Starting at the line with "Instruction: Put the", copy each line through the last one below exactly as written, without any pictures.

- _Collected material_:
= = = =

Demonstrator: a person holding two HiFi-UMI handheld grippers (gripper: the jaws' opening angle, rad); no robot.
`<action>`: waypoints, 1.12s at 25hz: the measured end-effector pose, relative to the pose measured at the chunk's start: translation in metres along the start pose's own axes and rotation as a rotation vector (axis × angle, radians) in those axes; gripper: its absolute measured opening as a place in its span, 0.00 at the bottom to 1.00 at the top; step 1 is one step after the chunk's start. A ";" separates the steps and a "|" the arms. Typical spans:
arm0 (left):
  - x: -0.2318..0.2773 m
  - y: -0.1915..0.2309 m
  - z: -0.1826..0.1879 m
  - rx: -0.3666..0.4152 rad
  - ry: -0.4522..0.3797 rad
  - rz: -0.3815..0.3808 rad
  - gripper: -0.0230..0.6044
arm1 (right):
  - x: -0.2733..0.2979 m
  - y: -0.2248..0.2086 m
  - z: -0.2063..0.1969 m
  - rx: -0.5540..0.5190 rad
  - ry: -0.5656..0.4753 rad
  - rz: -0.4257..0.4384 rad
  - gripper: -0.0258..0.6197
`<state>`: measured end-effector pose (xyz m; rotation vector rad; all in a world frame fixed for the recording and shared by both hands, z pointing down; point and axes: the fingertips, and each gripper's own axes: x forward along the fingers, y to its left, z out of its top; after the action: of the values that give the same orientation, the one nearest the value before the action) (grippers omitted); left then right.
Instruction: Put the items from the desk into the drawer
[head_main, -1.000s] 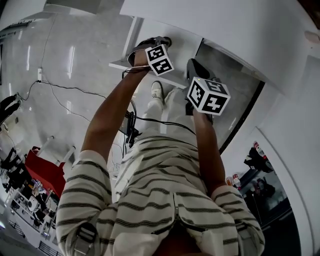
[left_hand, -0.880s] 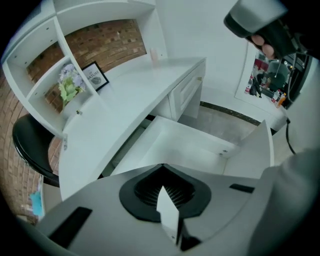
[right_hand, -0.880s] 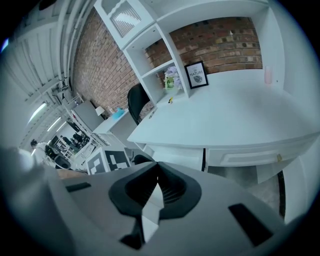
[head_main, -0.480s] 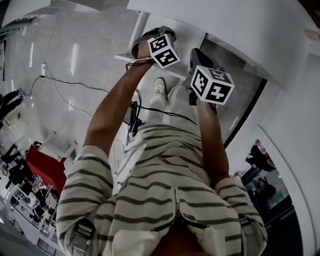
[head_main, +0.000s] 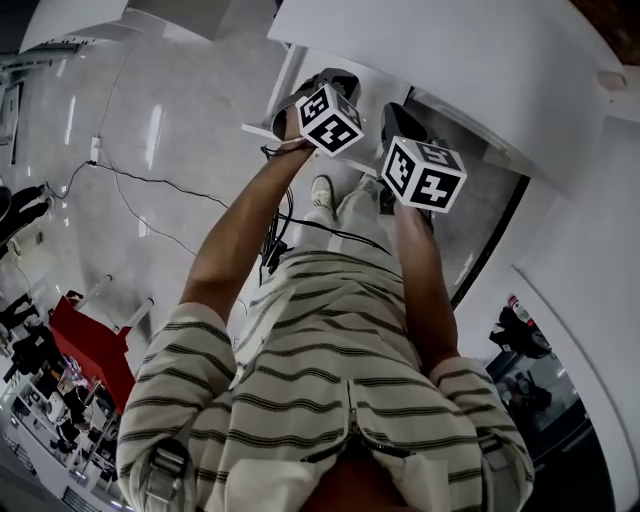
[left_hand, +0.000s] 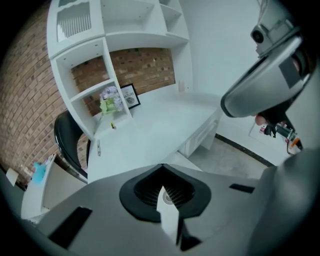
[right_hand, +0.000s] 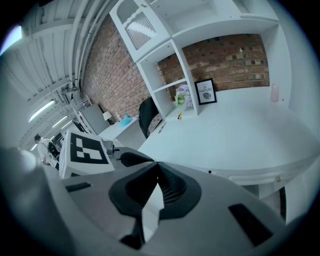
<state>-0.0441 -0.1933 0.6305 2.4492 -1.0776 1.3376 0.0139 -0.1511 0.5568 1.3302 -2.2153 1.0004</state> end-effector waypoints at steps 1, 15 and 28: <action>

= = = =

- _Output_:
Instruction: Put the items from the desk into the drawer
[head_main, -1.000s] 
[left_hand, -0.880s] 
[right_hand, -0.880s] 
[head_main, -0.480s] 
[head_main, +0.000s] 
[left_hand, +0.000s] 
[right_hand, +0.000s] 
<state>-0.0441 -0.1933 0.6305 2.4492 -1.0776 1.3376 0.0139 -0.1511 0.5568 1.3302 -2.2153 1.0004</state> end-effector waypoints at steps 1, 15 and 28: <action>

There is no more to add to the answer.